> Work instructions
Check each line of the records below for the string "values", then state how many lines contain it, with no other output.

[Start of Attachment]

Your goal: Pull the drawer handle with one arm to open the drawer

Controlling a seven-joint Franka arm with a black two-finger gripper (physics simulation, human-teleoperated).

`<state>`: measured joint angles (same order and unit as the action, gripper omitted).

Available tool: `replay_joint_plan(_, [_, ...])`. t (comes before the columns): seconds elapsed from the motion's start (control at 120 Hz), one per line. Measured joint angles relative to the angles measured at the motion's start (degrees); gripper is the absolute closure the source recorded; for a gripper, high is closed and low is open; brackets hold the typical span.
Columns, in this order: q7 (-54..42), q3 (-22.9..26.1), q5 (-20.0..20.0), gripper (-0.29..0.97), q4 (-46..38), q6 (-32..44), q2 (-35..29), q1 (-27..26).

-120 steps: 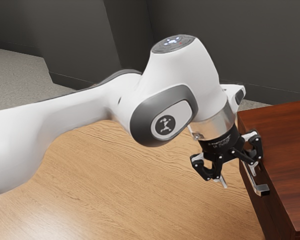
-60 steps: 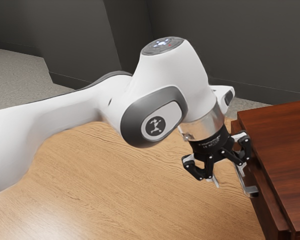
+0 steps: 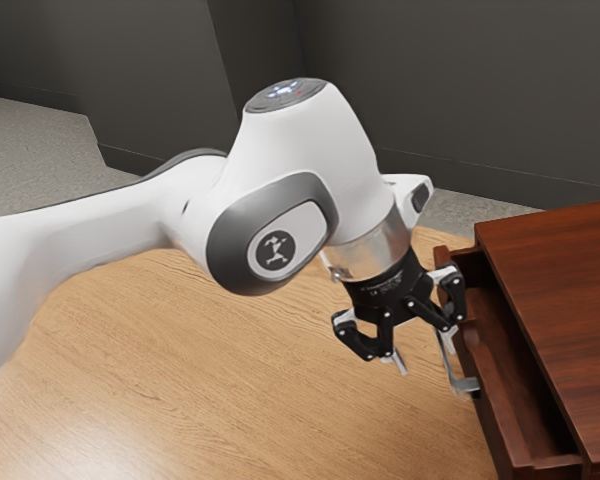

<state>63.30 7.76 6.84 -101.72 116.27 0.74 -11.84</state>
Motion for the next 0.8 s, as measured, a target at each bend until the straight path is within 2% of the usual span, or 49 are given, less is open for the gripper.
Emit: replay_joint_plan(0.8, [-5.7,-3.2,1.2,0.37,-7.4,-0.6,-6.3,-0.9])
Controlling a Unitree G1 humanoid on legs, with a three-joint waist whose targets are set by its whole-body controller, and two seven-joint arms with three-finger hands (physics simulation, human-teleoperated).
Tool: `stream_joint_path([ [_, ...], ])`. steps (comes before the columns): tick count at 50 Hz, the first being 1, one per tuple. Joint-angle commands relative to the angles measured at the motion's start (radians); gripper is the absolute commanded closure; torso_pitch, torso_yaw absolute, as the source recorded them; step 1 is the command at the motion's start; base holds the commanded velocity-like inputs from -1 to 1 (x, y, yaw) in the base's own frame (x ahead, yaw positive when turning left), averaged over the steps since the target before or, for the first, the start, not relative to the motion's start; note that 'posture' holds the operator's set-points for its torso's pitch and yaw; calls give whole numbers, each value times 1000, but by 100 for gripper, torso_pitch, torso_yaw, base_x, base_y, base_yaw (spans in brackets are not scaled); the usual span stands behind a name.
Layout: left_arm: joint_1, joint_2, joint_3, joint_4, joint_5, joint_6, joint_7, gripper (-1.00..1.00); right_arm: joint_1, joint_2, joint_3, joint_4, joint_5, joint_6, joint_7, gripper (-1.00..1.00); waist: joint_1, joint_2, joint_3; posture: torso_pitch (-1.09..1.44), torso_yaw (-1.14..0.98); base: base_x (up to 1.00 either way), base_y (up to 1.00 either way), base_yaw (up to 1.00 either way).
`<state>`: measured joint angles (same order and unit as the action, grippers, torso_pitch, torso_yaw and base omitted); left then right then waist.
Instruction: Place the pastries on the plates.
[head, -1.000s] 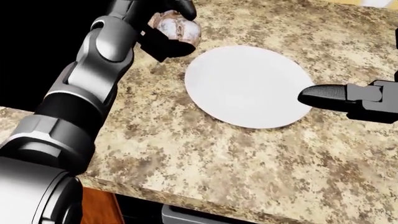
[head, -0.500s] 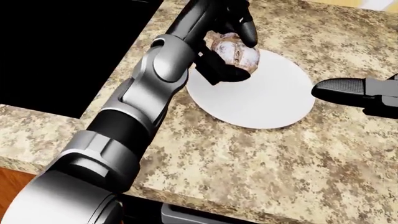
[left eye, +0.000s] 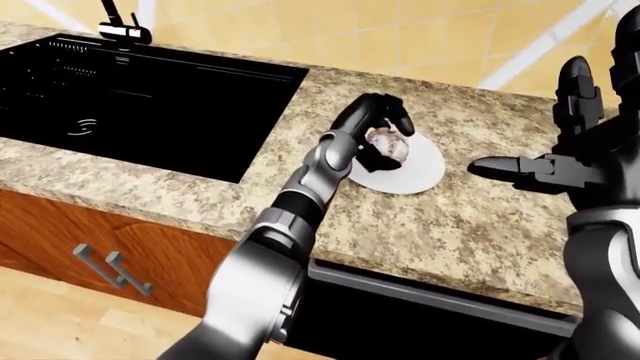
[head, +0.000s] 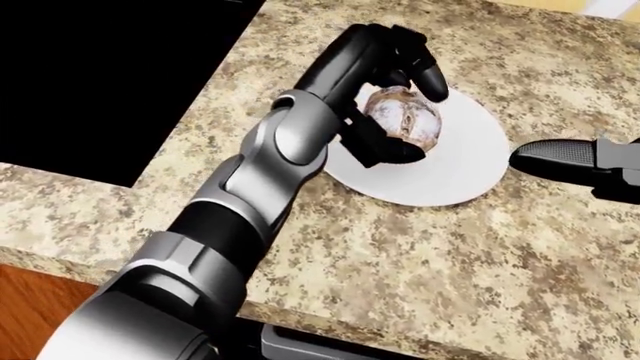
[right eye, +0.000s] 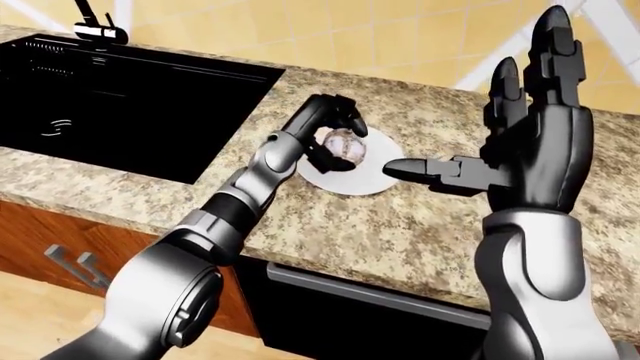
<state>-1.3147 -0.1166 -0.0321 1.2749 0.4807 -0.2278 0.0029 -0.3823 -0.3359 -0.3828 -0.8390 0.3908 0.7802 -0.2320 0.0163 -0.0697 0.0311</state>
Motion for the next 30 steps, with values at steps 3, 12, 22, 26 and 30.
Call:
stream_joint_path([
  [3, -43, 2, 6, -48, -5, -29, 10, 1, -12, -12, -20, -26, 3, -29, 3, -100, 0, -7, -27, 0, 0, 0, 0, 0],
  [12, -44, 3, 6, -47, 1, -20, 2, -36, -25, -20, -14, -15, 5, -29, -3, -100, -1, -7, -27, 0, 0, 0, 0, 0],
  [22, -48, 7, 8, -48, 3, -18, 4, -95, -19, -21, -18, -21, 11, -30, -5, -100, 0, -8, -28, 0, 0, 0, 0, 0],
  [26, -62, 22, 18, -56, -9, -12, 3, -98, -14, -18, -18, -25, 11, -32, -5, -100, 0, -8, -28, 0, 0, 0, 0, 0],
  [30, -90, 56, 35, -69, -36, 1, 10, -100, -8, -14, -13, -21, 5, -41, -4, -100, -1, -6, -27, 0, 0, 0, 0, 0],
])
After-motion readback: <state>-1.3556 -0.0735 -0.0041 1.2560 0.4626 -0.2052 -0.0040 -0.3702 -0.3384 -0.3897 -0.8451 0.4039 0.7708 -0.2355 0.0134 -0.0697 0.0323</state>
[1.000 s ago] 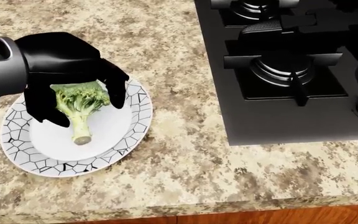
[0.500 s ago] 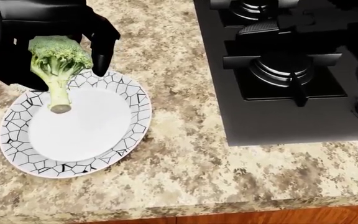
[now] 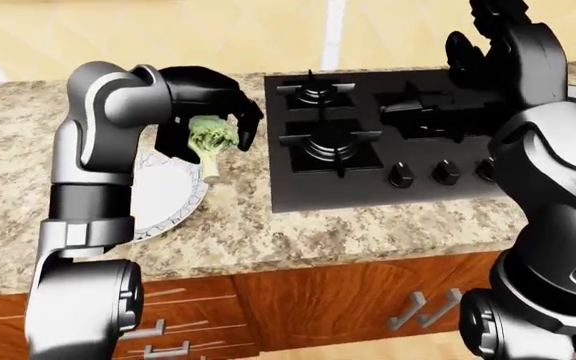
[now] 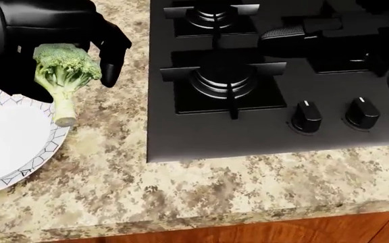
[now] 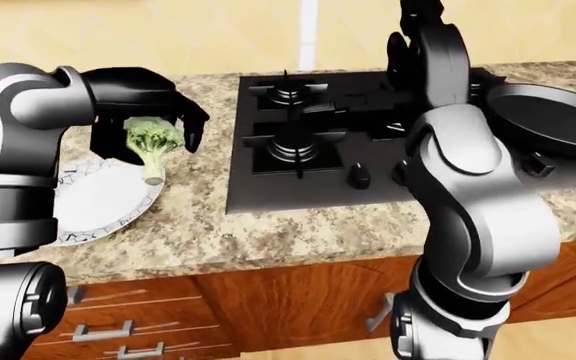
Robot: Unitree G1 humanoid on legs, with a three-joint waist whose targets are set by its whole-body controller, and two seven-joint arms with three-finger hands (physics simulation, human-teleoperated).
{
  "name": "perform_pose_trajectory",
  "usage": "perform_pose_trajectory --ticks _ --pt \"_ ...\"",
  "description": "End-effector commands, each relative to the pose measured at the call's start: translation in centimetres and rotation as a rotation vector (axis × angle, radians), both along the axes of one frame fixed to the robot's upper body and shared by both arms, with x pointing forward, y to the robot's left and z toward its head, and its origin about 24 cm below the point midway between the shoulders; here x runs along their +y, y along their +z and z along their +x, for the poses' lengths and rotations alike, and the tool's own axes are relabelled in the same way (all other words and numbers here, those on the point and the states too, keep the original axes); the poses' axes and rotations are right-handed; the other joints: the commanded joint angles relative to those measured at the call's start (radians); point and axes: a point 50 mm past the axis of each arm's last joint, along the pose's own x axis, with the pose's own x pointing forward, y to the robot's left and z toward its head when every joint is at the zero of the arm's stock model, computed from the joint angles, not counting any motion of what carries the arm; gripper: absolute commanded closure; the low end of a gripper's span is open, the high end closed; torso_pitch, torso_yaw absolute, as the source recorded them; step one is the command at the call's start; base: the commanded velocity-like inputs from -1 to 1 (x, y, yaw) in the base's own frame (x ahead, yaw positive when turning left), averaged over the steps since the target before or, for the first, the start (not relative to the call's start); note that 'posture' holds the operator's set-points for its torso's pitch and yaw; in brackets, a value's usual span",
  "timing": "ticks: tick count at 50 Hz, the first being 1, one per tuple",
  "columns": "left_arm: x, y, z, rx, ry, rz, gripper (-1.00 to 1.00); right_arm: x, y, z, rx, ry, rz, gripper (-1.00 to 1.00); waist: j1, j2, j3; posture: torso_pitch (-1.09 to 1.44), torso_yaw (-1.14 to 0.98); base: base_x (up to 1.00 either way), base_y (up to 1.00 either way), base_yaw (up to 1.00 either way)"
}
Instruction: Pick the broccoli from the plate and place it in the pan.
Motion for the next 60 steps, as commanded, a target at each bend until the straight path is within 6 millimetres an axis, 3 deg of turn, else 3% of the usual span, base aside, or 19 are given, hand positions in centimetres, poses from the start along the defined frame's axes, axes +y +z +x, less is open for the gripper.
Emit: perform_pose_trajectory --ticks 1,13,16,18,19,20,23,28,32,34,35,36,38,42,48,53,60 --pt "0.17 2.53 -0.73 -0.100 -0.007 -0.033 1.00 0.13 1.41 -0.61 -0.082 0.007 -0.003 -1.00 0.004 -0.006 -0.030 0.00 0.00 0.00 -0.21 0.00" --pt "0.19 2.69 -0.74 -0.101 -0.006 -0.036 1.00 0.14 1.30 -0.58 -0.081 0.009 -0.002 -1.00 0.005 0.030 -0.035 0.00 0.00 0.00 -0.21 0.00" --pt "0.17 2.50 -0.68 -0.099 -0.007 -0.036 1.00 0.09 1.30 -0.58 -0.080 0.006 -0.002 -1.00 0.001 0.055 -0.034 0.00 0.00 0.00 -0.20 0.00" --pt "0.16 2.46 -0.67 -0.098 -0.007 -0.036 1.00 0.10 1.31 -0.57 -0.080 0.006 -0.002 -1.00 -0.006 0.089 -0.035 0.00 0.00 0.00 -0.20 0.00" --pt "0.16 2.43 -0.65 -0.098 -0.007 -0.036 1.00 0.09 1.28 -0.56 -0.080 0.007 -0.002 -1.00 0.000 0.059 -0.035 0.00 0.00 0.00 -0.21 0.00" --pt "0.13 2.43 -0.65 -0.098 -0.007 -0.036 1.00 0.09 1.31 -0.57 -0.080 0.006 -0.002 -1.00 -0.008 0.082 -0.040 0.00 0.00 0.00 -0.20 0.00" --pt "0.08 2.47 -0.64 -0.099 -0.007 -0.037 1.00 0.10 1.32 -0.61 -0.080 0.006 -0.002 -1.00 -0.009 0.092 -0.048 0.00 0.00 0.00 -0.36 0.00" --pt "0.05 2.83 -0.66 -0.104 -0.008 -0.036 1.00 0.07 1.34 -0.61 -0.080 0.006 -0.001 -1.00 -0.013 0.065 -0.032 0.00 0.00 0.00 -0.40 0.00" --pt "0.04 2.88 -0.65 -0.104 -0.008 -0.038 1.00 0.07 1.37 -0.60 -0.080 0.006 -0.001 -1.00 -0.008 0.022 -0.032 0.00 0.00 0.00 -0.44 0.00" --pt "0.03 2.89 -0.65 -0.105 -0.008 -0.038 1.00 0.08 1.38 -0.59 -0.080 0.006 -0.001 -1.00 -0.002 -0.022 -0.038 0.00 0.00 0.00 -0.45 0.00" --pt "0.03 2.89 -0.66 -0.105 -0.008 -0.038 1.00 0.08 1.36 -0.59 -0.080 0.006 -0.002 -1.00 -0.001 -0.062 -0.049 0.00 0.00 0.00 -0.45 0.00" --pt "0.05 2.85 -0.66 -0.105 -0.008 -0.038 1.00 0.08 1.40 -0.62 -0.081 0.006 -0.002 -1.00 -0.001 -0.042 -0.045 0.00 0.00 0.00 -0.45 0.00" --pt "0.06 2.78 -0.69 -0.104 -0.008 -0.038 1.00 0.09 1.38 -0.63 -0.081 0.006 -0.002 -1.00 -0.003 -0.039 -0.029 0.00 0.00 0.00 -0.45 0.00" --pt "0.07 2.77 -0.73 -0.102 -0.008 -0.038 1.00 0.13 1.35 -0.62 -0.080 0.007 -0.003 -1.00 0.000 0.001 -0.024 0.00 0.00 0.00 -0.45 0.00" --pt "0.14 2.71 -0.57 -0.104 -0.007 -0.036 1.00 0.14 1.35 -0.56 -0.080 0.007 -0.003 -1.00 0.006 0.025 -0.027 0.00 0.00 0.00 -0.42 0.00" --pt "0.17 2.89 -0.59 -0.106 -0.005 -0.038 1.00 0.13 1.29 -0.50 -0.080 0.007 -0.003 -1.00 0.010 0.001 -0.041 0.00 0.00 0.00 -0.22 0.00" --pt "0.09 2.94 -0.61 -0.107 -0.006 -0.038 1.00 0.12 1.37 -0.59 -0.082 0.006 -0.003 -1.00 0.009 0.005 -0.041 0.00 0.00 0.00 -0.20 0.00"
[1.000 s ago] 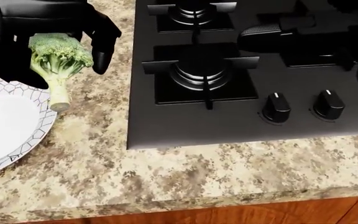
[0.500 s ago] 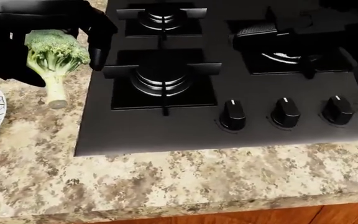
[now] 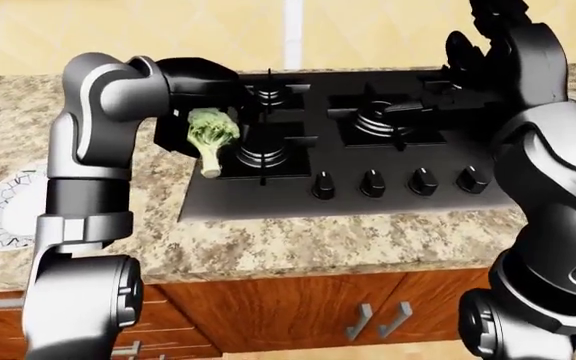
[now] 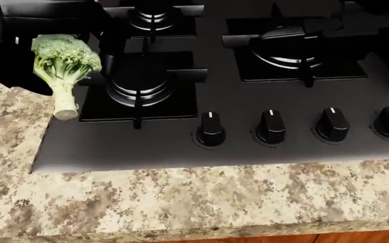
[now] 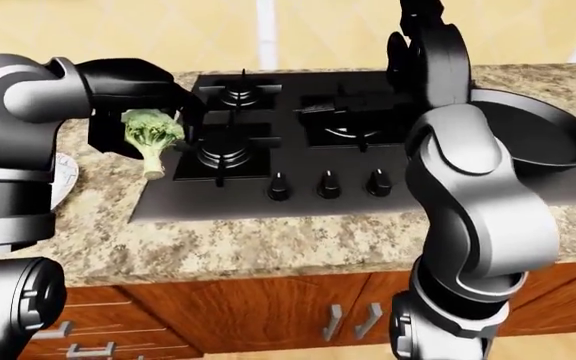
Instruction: Pick the broccoli from the plate and place it in the pan.
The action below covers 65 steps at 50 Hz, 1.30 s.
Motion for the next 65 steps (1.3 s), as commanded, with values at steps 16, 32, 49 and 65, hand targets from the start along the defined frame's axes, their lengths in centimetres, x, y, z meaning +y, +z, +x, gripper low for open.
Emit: perform_pose_trajectory --ticks 16,32,49,65 --pt "0.18 2.28 -0.55 -0.087 -0.004 -0.029 1.00 0.16 1.46 -0.66 -0.079 0.005 -0.003 -1.00 -0.012 0.074 -0.032 0.00 0.00 0.00 -0.34 0.00" --pt "0.15 2.46 -0.54 -0.090 -0.004 -0.031 1.00 0.14 1.34 -0.52 -0.078 0.006 -0.005 -1.00 -0.005 -0.019 -0.018 0.00 0.00 0.00 -0.50 0.00" --pt "0.11 2.36 -0.51 -0.088 -0.004 -0.032 1.00 0.16 1.45 -0.65 -0.080 0.005 -0.006 -1.00 -0.012 0.070 -0.037 0.00 0.00 0.00 -0.48 0.00" --pt "0.08 2.55 -0.49 -0.091 -0.005 -0.036 1.00 0.09 1.37 -0.59 -0.081 0.004 -0.006 -1.00 -0.008 0.036 0.001 0.00 0.00 0.00 -0.43 0.00"
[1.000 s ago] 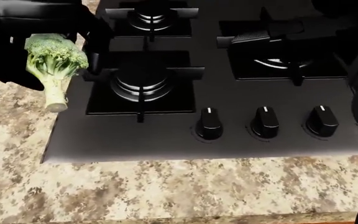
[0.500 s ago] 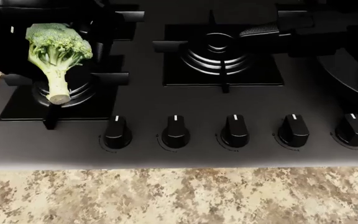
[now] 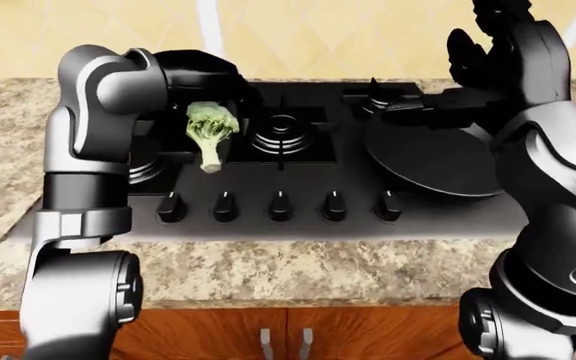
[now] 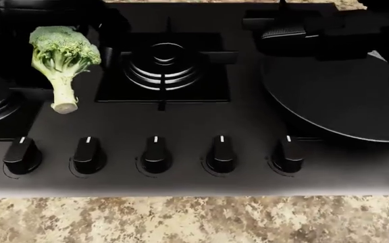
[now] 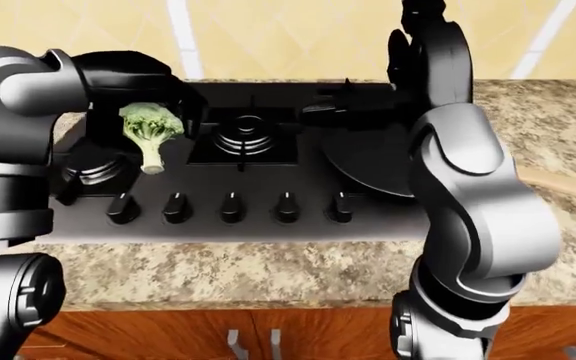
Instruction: Pick the broccoli from the plate and place it in the pan.
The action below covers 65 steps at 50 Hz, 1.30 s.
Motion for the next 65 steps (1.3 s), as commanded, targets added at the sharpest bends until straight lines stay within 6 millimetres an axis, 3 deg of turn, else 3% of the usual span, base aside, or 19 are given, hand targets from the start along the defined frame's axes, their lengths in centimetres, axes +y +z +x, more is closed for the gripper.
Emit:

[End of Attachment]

> Answer box
2